Bernard O'Shea: Oasis wasn’t just a gig but a reminder of who I was and who I’ll always be

Liam Gallagher, tambourine in his mouth, whips up the crowd at Croke Park, Dublin, during the Oasis Live ’25 concert. Picture: Chani Anderson.
The last time I went to an Oasis gig, my biggest concern was whether I could sneak a nagging of Pernod into a plastic Coke bottle without the bouncer noticing.
This time, my biggest concern was whether my Apple Watch would count the steps from the car park to the stadium because, honestly, I needed them. Somewhere between those two gigs, I went from “live forever” to “will my knees hold out if there’s a second encore?”
At first, I thought I’d be fine. Sure, I’ve been to plenty of gigs in recent years. But Oasis is different.
Oasis is tied up with an age where your metabolism still worked, when you thought Guinness was a food group, and when you could go out three nights in a row and still make it to work on Monday morning.

Back then, a hangover was a badge of honour. Now it’s a medical condition that might require a GP referral.
Standing in that crowd, I looked around and thought: “We’ve all gotten older.” The same people who once threw pints in the air to “Cigarettes & Alcohol” were now carefully navigating the sticky stadium floor because their Skechers don’t have great grip.
There were lads there who, in the 90s, would’ve started a mosh pit; now they were googling ‘symptoms of plantar fasciitis’ at half-time.
The gig hadn’t even started when I noticed it. Thousands of people were already holding up their phones to film the empty stage. Not Liam, not Noel, not even the roadies—just the stage. I thought, “Why are you filming this? It hasn’t started yet.” Then I realised: I was filming it too.
There’s something about being at a live gig that makes you think you’re a documentary filmmaker. The second the lights dim, you whip out your phone, as if your shaky, muffled video will ever compete with the professionally shot concert film that’ll end up on Sky Arts in six months. But you can’t help it. You want proof. You want to capture the magic.

Except here’s the truth: you’re not capturing the magic. You’re capturing 47 minutes of footage where you can only see the back of some lad’s head, hear your own off-key screaming, and get occasional glimpses of Liam’s parka when the camera wobbles in the right direction.
The irony, of course, is that Oasis were the soundtrack to an era before smartphones. The 90s were when you lived in the moment because there wasn’t another option. If you wanted to remember a gig, you bought the bootleg CD from some fella in a car park the next day.
There are moments in life where you realise just how collective an experience music can be. For me, that moment came during
. Not the first chorus, not even the second, but every bit of it. This obscure B-side that I thought I was the only person in the stadium who knew, but no.
There were middle aged men with beer bellies hanging over their jeans (including myself here), teenagers born after Oasis split up, people who probably hadn’t listened to the album in 20 years—and every one of them belted out “while we’r living the dreams we have as children fade away…” like their lives depended on it. It’s proof that your brain stores everything, whether you want it to or not. I can’t remember my PPS number, but I can belt out “Slide in baby, together we’ll fly” without missing a beat.
Going to an Oasis gig is like stepping into a time machine, except instead of sleek sci-fi chrome, the machine is covered in beer, chips, and the sweat of middle-aged fans. From the moment the first chords rang out, I was transported straight back to 1996.

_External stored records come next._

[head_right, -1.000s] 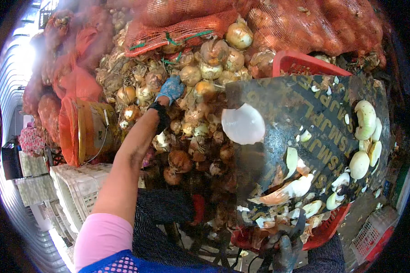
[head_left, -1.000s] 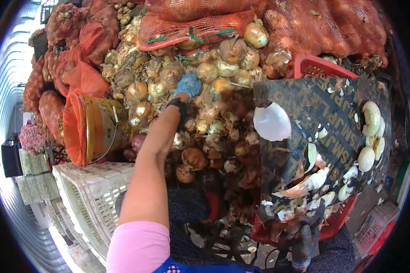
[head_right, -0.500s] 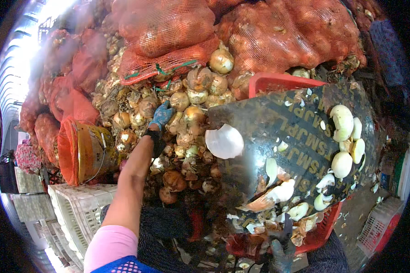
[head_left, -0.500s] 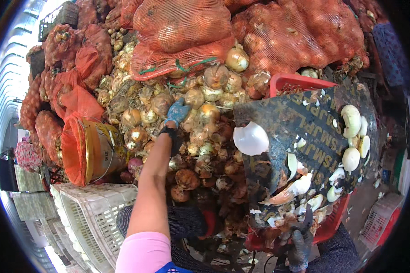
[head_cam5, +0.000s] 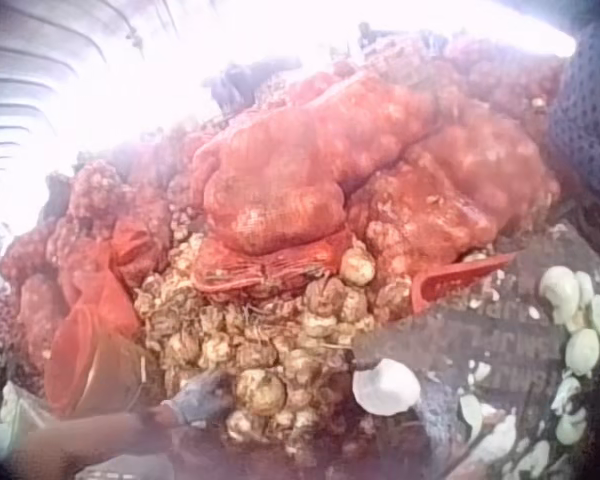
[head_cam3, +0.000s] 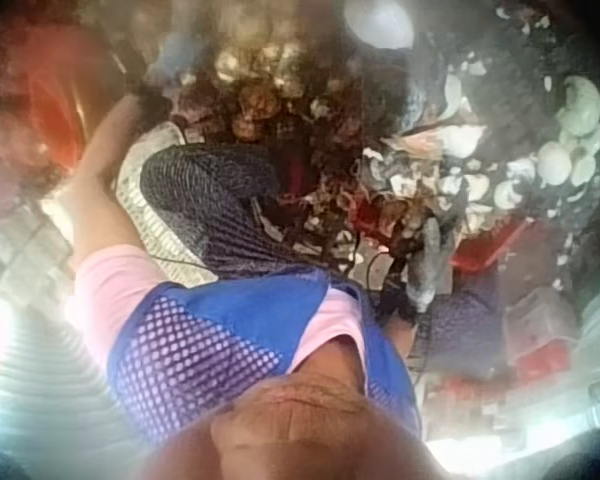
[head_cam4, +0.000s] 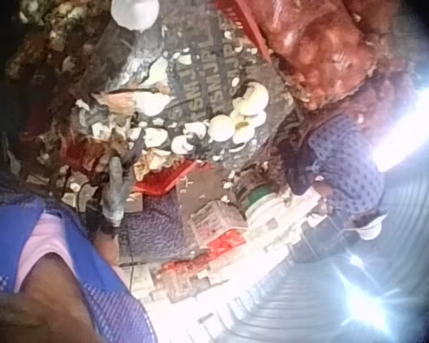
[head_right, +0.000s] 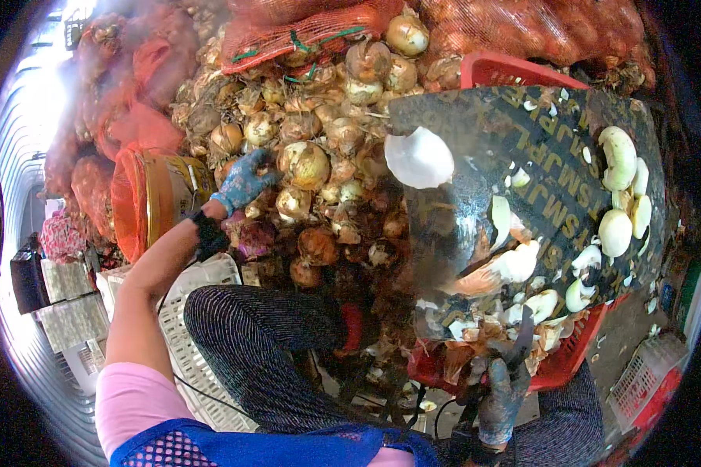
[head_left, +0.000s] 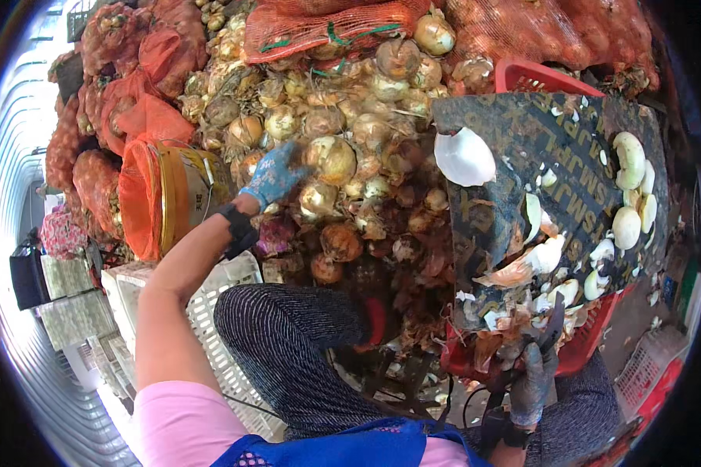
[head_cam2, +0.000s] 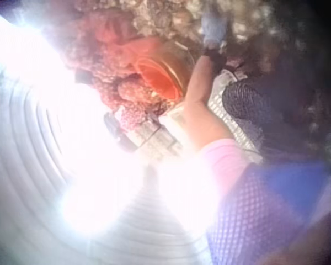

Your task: Peeling onions using a knife in a processing facility.

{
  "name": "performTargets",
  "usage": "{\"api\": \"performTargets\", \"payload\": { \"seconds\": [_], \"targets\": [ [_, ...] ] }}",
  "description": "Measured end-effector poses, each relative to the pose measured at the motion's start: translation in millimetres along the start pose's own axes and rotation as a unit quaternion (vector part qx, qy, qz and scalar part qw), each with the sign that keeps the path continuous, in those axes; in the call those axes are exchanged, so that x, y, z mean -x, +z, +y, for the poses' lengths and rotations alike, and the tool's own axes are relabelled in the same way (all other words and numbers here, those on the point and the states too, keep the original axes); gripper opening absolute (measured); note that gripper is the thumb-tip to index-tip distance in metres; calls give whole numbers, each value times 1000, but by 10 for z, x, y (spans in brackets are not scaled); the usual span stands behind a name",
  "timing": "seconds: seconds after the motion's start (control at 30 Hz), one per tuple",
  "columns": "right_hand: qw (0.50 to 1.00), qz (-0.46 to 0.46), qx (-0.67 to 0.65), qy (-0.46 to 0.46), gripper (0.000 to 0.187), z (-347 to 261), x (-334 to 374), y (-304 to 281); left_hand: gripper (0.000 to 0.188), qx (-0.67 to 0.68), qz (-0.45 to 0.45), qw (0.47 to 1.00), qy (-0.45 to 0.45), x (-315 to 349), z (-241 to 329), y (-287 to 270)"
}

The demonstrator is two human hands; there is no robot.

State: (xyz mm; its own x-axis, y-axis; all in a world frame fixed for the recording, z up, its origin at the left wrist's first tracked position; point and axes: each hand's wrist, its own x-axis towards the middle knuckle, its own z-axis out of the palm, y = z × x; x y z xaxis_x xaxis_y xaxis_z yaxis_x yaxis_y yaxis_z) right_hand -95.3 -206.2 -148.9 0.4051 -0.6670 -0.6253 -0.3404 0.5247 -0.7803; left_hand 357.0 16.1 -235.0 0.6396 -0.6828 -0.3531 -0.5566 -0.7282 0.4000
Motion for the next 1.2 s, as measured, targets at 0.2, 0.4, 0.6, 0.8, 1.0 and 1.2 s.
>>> {"api": "performTargets", "payload": {
  "seconds": [0.2,0.4,0.6,0.8,1.0,1.2],
  "targets": [
    [999,-17,-41,8,31,-100,65,68,62,2,22,998,-54,-494,-570,472],
    [1000,-23,-18,1,33,16,36,-77,92,181,120,967,-132,-323,145,765],
    [999,-29,18,5,34,-1,64,-122,77,246,29,965,-91,-171,359,911],
    [999,-29,-26,19,36,-74,159,-108,69,432,95,878,-184,-159,198,1165],
    [998,-62,-27,6,34,-190,154,-67,76,457,105,859,-204,-56,386,1167],
    [998,-61,-24,19,35,-108,102,-156,68,467,116,860,-170,-269,589,1188]
  ]
}}
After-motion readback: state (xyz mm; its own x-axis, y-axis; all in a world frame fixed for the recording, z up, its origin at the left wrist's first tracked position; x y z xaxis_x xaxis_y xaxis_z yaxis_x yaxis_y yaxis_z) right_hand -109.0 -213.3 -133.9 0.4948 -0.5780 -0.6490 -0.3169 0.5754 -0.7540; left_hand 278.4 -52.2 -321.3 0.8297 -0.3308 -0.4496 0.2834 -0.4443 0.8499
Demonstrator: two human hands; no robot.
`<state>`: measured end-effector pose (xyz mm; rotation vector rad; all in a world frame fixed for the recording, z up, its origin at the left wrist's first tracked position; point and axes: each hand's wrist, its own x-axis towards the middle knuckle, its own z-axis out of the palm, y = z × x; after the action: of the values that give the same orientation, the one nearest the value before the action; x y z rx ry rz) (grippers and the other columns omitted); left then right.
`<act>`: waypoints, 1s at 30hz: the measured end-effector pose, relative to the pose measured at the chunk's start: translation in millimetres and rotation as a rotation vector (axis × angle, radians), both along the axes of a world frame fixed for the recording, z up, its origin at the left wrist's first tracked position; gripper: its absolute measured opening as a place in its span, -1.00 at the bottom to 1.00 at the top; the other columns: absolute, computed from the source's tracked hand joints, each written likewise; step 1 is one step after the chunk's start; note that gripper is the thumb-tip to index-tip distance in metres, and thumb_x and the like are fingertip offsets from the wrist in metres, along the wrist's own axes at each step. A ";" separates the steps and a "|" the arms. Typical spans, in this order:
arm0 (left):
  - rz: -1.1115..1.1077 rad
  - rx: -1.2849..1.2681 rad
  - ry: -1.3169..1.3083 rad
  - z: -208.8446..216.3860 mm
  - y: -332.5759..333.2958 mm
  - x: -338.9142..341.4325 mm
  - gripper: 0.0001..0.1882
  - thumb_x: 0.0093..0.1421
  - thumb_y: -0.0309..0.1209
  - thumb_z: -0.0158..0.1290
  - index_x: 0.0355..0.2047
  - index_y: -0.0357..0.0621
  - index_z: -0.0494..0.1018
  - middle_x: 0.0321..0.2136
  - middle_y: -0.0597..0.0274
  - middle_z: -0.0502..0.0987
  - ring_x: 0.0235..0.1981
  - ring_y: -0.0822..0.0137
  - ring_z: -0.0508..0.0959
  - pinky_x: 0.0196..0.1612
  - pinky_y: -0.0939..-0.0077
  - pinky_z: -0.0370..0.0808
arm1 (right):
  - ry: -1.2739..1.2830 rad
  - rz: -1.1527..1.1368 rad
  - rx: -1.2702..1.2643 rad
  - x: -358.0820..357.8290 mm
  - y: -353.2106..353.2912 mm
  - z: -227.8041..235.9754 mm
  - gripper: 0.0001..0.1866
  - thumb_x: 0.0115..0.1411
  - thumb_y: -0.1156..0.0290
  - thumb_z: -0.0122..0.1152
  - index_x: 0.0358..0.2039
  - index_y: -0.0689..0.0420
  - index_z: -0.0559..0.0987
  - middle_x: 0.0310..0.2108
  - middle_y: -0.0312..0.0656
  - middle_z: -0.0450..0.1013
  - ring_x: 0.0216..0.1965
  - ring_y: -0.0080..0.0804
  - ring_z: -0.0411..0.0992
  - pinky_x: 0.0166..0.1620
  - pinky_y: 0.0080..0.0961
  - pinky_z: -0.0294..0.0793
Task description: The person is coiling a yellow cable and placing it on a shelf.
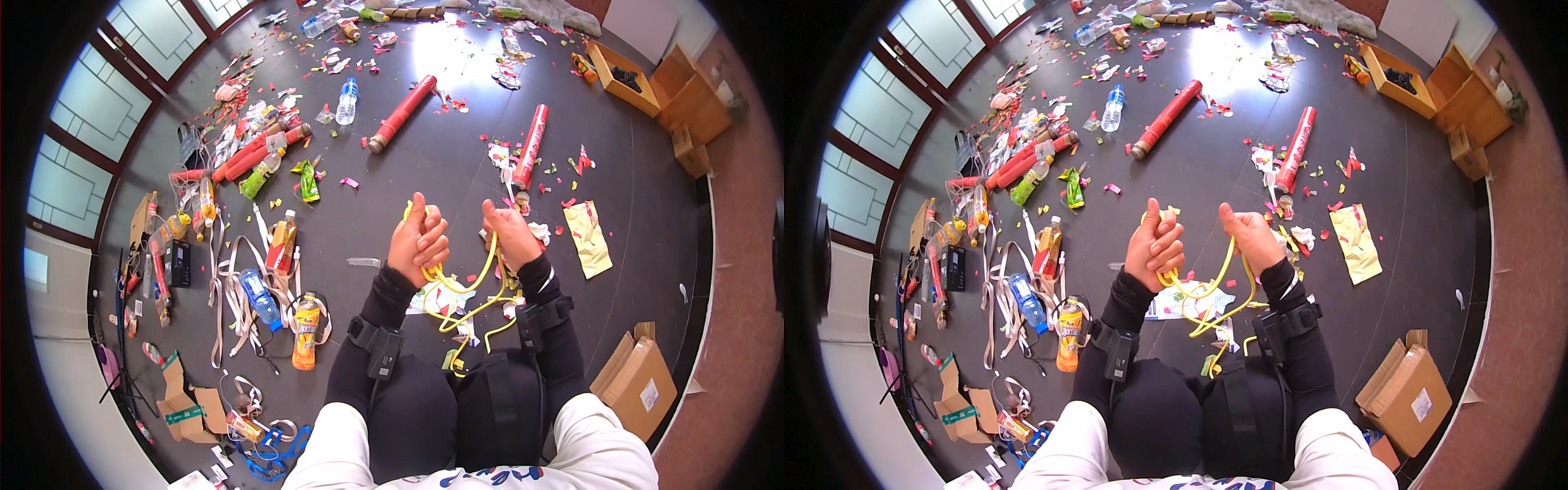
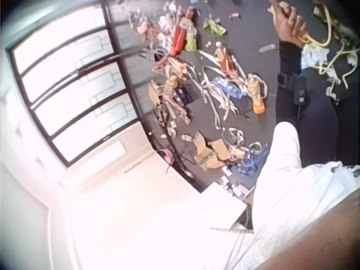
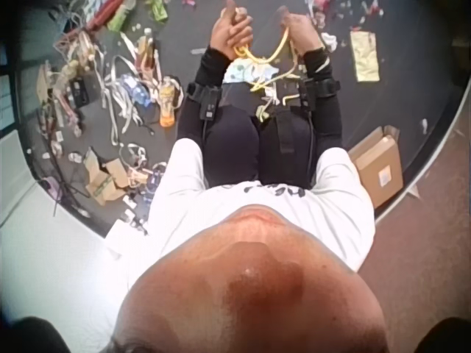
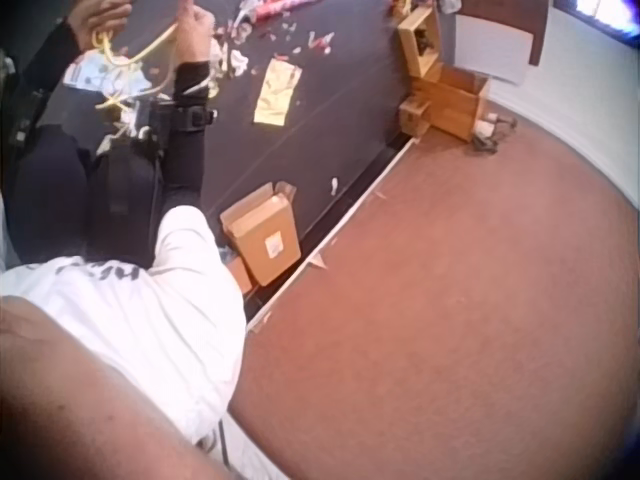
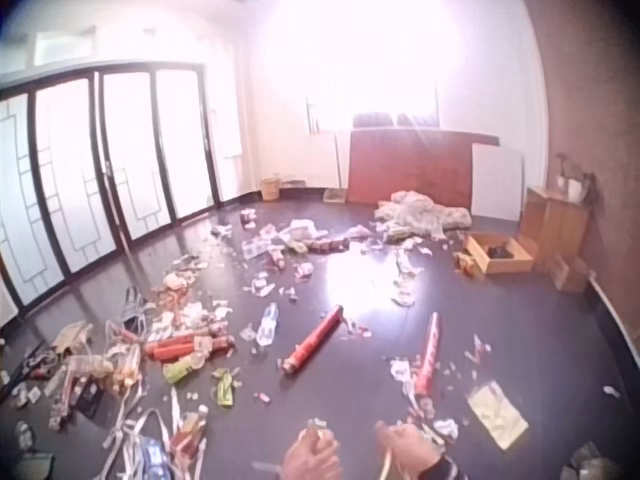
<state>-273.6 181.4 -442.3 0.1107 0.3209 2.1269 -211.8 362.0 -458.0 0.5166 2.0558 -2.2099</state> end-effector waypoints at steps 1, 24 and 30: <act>-0.006 -0.097 0.014 -0.7 -0.2 0.3 -0.55 0.22 0.03 -0.36 -0.61 -0.05 0.13 -0.89 0.44 0.05 -0.96 0.59 0.00 -0.88 0.73 -0.03 | 0.012 0.060 -0.103 3.0 3.6 10.7 -0.53 0.09 -0.08 0.01 -0.68 0.05 0.28 -0.76 -0.45 0.15 -0.72 -0.73 0.16 -0.63 -0.79 0.10; -0.254 -0.442 0.406 -3.2 6.2 10.4 -0.50 0.20 0.11 -0.42 -0.56 -0.07 0.10 -0.62 0.20 0.35 -0.84 0.59 0.07 -0.76 0.75 0.05 | 0.521 -0.015 -0.106 6.2 -15.4 36.2 -0.81 0.00 0.67 0.14 -0.44 0.18 0.33 -0.56 -0.43 0.26 -0.56 -0.82 0.18 -0.49 -0.86 0.14; -0.145 -0.568 0.257 -0.9 12.1 18.4 -0.53 0.21 0.08 -0.40 -0.52 -0.09 0.11 -0.41 0.01 0.44 -0.57 0.31 0.51 -0.40 0.47 0.50 | 0.386 0.045 -0.053 3.2 -19.8 28.1 -0.80 0.01 0.56 0.17 -0.38 0.22 0.34 -0.61 -0.42 0.29 -0.57 -0.81 0.22 -0.52 -0.84 0.19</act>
<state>-255.2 193.5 -443.2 0.0719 1.0220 1.8059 -208.7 342.1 -429.9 0.0365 2.1382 -2.4864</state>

The clothes! Half the crowd was dressed in parkas, bucket hats, and round sunglasses at night. And it wasn’t ironic either. These weren’t costumes. These were uniforms. People weren’t just attending an Oasis gig—they were attending a reenactment of their own youth.
The songs themselves were pure nostalgia bombs. Every note was tied to a memory.
wasn’t just a song—it was the college night out. wasn’t just a track—it was my first guitar lesson. Music doesn’t just take you back; it shoves you back, hard.Here’s a fact: Liam Gallagher could read the Shipping Forecast between songs and nobody would notice. Because nobody knows what he’s saying anyway. The music? Crystal clear. Iconic.

But the moments between songs? Indecipherable. He’d mutter something into the mic, the crowd would cheer, and I’d be standing there thinking, “What was that?” At one point, I swear he said, “Shabba doo, sunshine, nice one, rkid, custard pie.”
The crowd went wild. People around me nodded like sages. I turned to the lad next to me:
“Do you know what he just said?” “Not a clue.” And that was enough.
Walking out of Croke Park, I realised something. The Oasis gig wasn’t just a night out. It was a reminder of who I was, who I am, and who I’ll always be. Older, yes. Addicted to my phone, absolutely. Nostalgic, tick!
Confused about Liam’s muttering? Without question. But also—part of something bigger.
And maybe, definitely maybe, that’s what living forever really means.